Essere o non essere…

Essere o non essere...

La questione della longevità è piuttosto delicata. Tutti noi siamo impressionati da saggi pastori centenari che custodiscono le loro pecore in montagna, o da pimpanti nonne centenarie in viaggio nella prospera Europa. Ma la natura delle nostre impressioni cambia non appena si parla di invecchiamento in Russia. Iosif Dzyaloshinsky, sociologo e professore presso la Scuola Superiore di Economia, parla dei problemi della longevità.

La vecchiaia non è tanto un problema fisiologico quanto sociale. L’età è un insieme di aspettative e requisiti sociali imposti a una persona. Nella coscienza collettiva sono stati fissati alcuni segni — quando, secondo l’opinione della società, inizia la vecchiaia. È noto che, rispondendo alla domanda «A che età inizia la vecchiaia?» nel corso dei sondaggi del Centro Levada del 2005 e del 2011, il primo gruppo di reazioni è stato dato dai quarantenni. Le persone senza un’istruzione specifica e con un reddito basso sono state le più frequenti a rispondere alla domanda «A che età inizia la vecchiaia? Rispondendo alla domanda «Quale età, secondo lei, è la migliore?», il 66% ha indicato il periodo di vita tra i 20 e i 40 anni. La diffusione delle opinioni sulla «migliore età» non è ampia. Ciò suggerisce che oltre ai fattori fisiologici, medici e altri cosiddetti oggettivi, esiste anche un fattore importante come gli standard di atteggiamento verso l’età accettati dalla società. Nel 2005, la risposta media sull’età in cui inizia la vecchiaia era «58 anni». Nel 2011, il valore medio era di 60 anni. Allo stesso tempo, la vecchiaia nella nostra società ha due scopi. Il primo è quello di svolgere il ruolo di nonno/nonna che aiuta i figli. Il secondo è la preparazione alla morte, anche attraverso il ritiro parziale dalla vita (disabilità, malattie senili). Ciò significa che una persona che vivrà fino a 100 anni in qualche modo viola le aspettative sociali e si rende conto che dopo i 60 anni non lo aspetta nulla di buono.

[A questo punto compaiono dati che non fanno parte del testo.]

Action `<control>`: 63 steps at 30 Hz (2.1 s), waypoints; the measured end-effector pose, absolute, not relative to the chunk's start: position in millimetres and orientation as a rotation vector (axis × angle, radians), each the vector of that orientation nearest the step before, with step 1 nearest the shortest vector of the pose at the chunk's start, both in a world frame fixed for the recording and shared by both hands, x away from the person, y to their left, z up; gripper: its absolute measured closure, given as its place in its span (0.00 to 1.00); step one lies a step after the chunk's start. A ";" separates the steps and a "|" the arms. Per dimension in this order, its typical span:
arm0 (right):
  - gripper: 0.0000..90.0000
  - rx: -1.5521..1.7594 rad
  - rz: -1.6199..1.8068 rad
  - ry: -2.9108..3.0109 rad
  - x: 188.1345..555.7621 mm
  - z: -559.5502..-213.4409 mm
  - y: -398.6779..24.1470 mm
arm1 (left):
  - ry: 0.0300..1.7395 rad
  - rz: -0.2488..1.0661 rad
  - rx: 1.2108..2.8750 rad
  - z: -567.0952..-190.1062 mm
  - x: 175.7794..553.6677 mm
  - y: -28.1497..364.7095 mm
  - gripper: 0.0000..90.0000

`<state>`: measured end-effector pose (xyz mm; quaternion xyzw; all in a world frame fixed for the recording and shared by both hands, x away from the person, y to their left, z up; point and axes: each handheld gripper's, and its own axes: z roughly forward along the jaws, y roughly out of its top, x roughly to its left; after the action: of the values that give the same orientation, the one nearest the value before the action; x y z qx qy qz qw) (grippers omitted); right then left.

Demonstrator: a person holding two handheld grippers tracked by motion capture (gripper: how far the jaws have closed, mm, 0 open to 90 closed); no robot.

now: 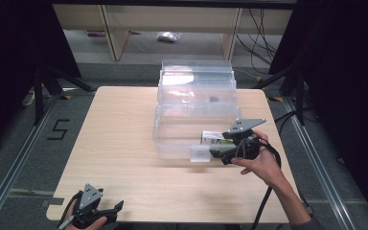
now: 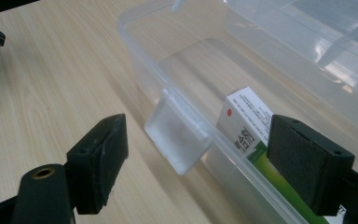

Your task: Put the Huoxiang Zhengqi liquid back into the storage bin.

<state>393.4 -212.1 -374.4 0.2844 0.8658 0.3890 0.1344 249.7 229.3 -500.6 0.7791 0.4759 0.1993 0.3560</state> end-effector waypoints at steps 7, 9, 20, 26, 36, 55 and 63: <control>0.23 0.814 1.156 2.513 386.5 -382.3 -209.9 | 1.241 0.515 2.004 -500.8 249.6 228.2 0.17; 0.23 0.844 1.162 2.522 382.3 -384.5 -208.2 | 1.252 0.516 1.975 -501.5 249.4 227.3 0.17; 0.24 0.814 1.162 2.523 373.5 -399.1 -206.8 | 1.242 0.517 1.977 -501.8 249.2 227.1 0.17; 0.24 0.793 1.127 2.541 366.5 -410.5 -206.5 | 1.236 0.524 2.021 -500.2 248.8 228.7 0.17; 0.24 0.784 1.102 2.565 355.4 -428.4 -206.3 | 1.228 0.519 2.027 -500.2 248.8 228.2 0.17; 0.23 0.827 1.140 2.559 331.2 -456.7 -219.3 | 1.225 0.518 2.023 -499.7 247.5 226.1 0.17; 0.22 0.897 1.137 2.568 319.1 -467.7 -225.8 | 1.221 0.516 2.030 -499.1 247.5 225.7 0.17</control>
<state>319.1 -225.8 -467.7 0.3030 0.8670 0.3837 0.0964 247.5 225.7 -499.1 0.7840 0.4715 0.1992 0.3513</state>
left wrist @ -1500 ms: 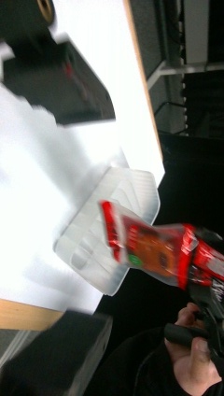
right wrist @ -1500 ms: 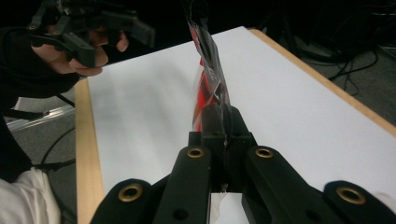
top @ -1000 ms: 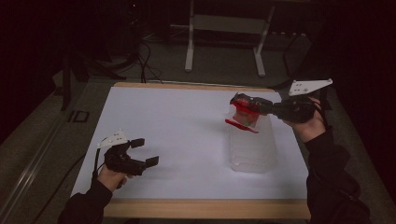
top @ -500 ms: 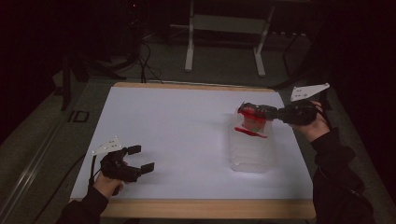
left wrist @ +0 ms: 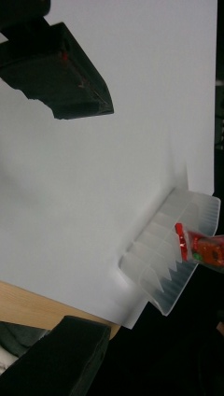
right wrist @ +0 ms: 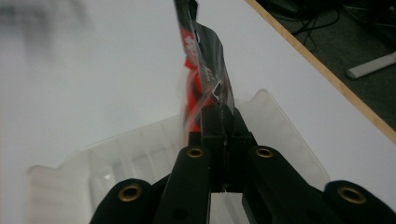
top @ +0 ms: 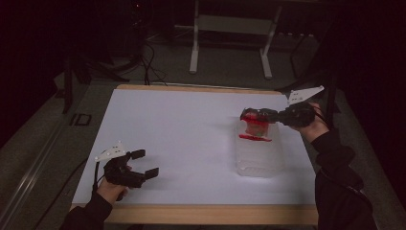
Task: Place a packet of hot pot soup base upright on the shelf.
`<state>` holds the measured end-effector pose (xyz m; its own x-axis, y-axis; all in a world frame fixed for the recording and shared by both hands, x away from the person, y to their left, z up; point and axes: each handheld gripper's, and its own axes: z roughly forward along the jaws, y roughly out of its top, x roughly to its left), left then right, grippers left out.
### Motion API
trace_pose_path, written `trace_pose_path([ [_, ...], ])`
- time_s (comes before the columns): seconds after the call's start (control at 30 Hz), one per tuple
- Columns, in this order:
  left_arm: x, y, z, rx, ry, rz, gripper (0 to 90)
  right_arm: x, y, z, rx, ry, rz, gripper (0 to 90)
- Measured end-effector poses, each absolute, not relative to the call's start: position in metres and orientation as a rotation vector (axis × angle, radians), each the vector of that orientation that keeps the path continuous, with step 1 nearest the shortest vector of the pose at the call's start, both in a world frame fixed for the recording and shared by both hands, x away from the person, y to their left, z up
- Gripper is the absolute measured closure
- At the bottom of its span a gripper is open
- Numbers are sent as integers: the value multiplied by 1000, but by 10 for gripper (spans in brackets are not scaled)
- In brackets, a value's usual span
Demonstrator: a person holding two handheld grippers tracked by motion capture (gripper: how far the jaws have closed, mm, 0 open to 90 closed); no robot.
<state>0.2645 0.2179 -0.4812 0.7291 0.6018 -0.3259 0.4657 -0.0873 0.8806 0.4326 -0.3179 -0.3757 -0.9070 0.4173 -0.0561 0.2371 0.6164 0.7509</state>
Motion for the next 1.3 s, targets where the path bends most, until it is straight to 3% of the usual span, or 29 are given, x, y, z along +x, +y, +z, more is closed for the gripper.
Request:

L’atteggiamento verso la vecchiaia è un’estensione dell’atteggiamento verso la vita in generale. Negli anni Novanta abbiamo condotto un’indagine per una compagnia di assicurazioni. È emerso che i cittadini erano disposti ad assicurare molte cose, compresa la salute di cani e gatti. Ma non la propria vita. Uno degli intervistati disse aforisticamente: «Non si può nemmeno assicurare una vita così!». Le persone non danno valore alla vita perché non è adeguata alla loro idea di felicità.

Alla prima sessione con un nuovo gruppo di studenti, di solito conduco un test in cui gli studenti devono elencare gli eventi più importanti della loro vita passata e futura. Tutti se la cavano con la descrizione del passato. Ma quando iniziano a parlare del futuro, finiscono con frasi generiche come «lavorerò», «scriverò un libro» e finiscono da qualche parte intorno ai 50 anni. Più avanti, c’è un vuoto. I russi non vogliono vivere fino a 100 anni, questo è assolutamente certo.

Gli anziani oggi cercano di tenersi stretto il proprio lavoro fino all’ultimo, perché crediamo che con la perdita del lavoro si perda la possibilità stessa di esistere in modo significativo e prospero. Crediamo che ci si debba guadagnare la vita. Bisogna avere successo, a prescindere dall’età. Da qui la sensazione della vecchia generazione di essere «di serie B».

Se invece osserviamo gli stessi anziani tedeschi o inglesi in viaggio, notiamo in loro un innegabile senso della propria importanza. A 70 anni girano il mondo, vanno in discoteca e si vestono con abiti da sera tali da far sospettare anche un contesto erotico. Provate a immaginarlo qui!

Una volta in Kabardino-Balkaria ho incontrato un uomo di 103 anni. Quando gli chiesi come avesse fatto a prolungare così tanto la sua vita, rispose: «Andiamo nel mio giardino». Innanzitutto, questo giardino si trovava su una terrazza alta diversi metri. Ogni giorno vi saliva più volte per coltivarlo. In secondo luogo, c’erano sette file di meli fruttiferi. Il primo filare lo piantò quando aveva 80 anni. Cioè, trovò un lavoro a suo piacimento, utile e minuzioso. E l’ha semplicemente svolto per tutti questi anni. Un uomo dovrebbe avere un lavoro importante, che dia un senso alla sua vita e determini il senso della propria importanza e dignità. E allora vorrà vivere a lungo.